Fun with Unicode characters in SQL Queries

I never thought this would make for a good blog post, but here we are. Every single time I share a query that uses Unicode characters, someone always asks me what it is and why I’m using it. So now I have this blog post I can send to anyone who asks about it 😄.

I don’t want to get too far into the weeds explaining encodings, code points, etc. Mostly because you can just Google it, but also because it’s very confusing. Despite all the hours I’ve spent trying to learn about it, I still don’t get a lot of it. There’s also a lot of nuance regarding encodings when it comes to SQL Server, different collations, and different SQL versions. However, I did come across this blog post that seems to break it down well.

For the purposes of this post, all you really need to know is Unicode is what allows applications to support non-english text (データベース), special symbols (•, ™, °, ©,π), diacritics (smörgåsbord, jalapeño, résumé), and much more. Unicode makes all this possible.

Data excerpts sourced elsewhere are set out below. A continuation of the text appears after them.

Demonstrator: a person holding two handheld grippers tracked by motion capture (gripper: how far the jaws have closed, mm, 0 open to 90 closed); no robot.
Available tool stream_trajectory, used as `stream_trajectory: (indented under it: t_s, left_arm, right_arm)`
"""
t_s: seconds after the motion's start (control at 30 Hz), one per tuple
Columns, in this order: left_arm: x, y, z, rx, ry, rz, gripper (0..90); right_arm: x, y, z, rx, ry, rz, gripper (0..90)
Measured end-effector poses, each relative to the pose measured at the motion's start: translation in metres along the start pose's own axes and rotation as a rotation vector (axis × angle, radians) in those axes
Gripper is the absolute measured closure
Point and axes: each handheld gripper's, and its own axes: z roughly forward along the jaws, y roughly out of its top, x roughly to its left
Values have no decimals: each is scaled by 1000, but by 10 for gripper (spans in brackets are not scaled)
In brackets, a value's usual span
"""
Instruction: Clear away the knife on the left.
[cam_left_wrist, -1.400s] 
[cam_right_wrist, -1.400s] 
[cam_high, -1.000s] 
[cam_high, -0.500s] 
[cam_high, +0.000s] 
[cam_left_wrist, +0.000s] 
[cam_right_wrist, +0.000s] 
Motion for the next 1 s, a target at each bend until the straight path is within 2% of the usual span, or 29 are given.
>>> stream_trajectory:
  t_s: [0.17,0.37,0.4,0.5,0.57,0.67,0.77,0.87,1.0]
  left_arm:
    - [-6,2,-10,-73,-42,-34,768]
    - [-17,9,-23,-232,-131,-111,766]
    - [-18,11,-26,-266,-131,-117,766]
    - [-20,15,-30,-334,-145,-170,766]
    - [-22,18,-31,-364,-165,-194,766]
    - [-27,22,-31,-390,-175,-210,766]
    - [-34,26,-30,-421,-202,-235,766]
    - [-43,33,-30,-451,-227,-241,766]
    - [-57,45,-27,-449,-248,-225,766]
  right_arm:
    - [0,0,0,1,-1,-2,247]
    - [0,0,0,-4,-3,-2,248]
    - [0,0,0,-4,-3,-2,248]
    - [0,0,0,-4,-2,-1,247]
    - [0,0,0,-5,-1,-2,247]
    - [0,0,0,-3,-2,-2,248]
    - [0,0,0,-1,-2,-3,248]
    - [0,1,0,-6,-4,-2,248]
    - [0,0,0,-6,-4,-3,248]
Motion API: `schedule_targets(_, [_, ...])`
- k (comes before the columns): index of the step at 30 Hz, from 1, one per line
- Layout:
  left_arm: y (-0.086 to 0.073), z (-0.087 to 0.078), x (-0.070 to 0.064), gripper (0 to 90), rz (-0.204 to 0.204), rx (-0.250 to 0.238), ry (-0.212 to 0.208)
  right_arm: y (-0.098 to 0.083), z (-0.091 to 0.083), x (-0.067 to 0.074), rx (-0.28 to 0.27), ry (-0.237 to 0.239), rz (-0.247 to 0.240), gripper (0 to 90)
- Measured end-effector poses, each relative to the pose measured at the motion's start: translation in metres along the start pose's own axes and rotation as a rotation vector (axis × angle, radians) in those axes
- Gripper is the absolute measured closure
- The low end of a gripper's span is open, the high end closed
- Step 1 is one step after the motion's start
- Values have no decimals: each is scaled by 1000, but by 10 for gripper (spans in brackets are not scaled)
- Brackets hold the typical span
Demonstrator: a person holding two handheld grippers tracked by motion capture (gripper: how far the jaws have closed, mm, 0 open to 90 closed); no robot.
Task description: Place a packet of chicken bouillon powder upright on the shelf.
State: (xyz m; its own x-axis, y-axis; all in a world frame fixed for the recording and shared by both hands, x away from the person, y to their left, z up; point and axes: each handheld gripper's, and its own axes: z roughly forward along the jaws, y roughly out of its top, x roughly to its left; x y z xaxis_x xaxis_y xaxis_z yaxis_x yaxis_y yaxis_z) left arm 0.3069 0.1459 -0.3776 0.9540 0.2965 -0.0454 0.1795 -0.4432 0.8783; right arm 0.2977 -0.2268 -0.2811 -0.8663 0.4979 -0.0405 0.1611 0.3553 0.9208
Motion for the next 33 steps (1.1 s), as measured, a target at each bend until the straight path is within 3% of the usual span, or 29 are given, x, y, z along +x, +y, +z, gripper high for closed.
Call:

Unicode is HUGE, and there are a ton of characters that most people don’t even know exist. Sometimes I find myself scrolling through Unicode lookup sites just to see if I can find any cool/fun/useful characters I could use…A totally normal Saturday afternoon activity…👀

Out of all the random Unicode characters I’ve found…the one I use on a daily basis is █…that’s it, just a plain boring block. For the most part, this blog post will be about how this one boring character can help make your SQL queries a little easier to look at.

How do you type these!?

Before anyone asks “how do you type these”…To be honest, I don’t, because I use SQL Prompt snippets where I’ve copy pasted my most used Unicode characters. I guess if you really want to type them yourself every time, you can use keyboard shortcuts. Here’s a website I found that has a list of common Unicode symbols and their “alt codes”. Where you hold alt and type the code. In the case of █, you would type alt+219.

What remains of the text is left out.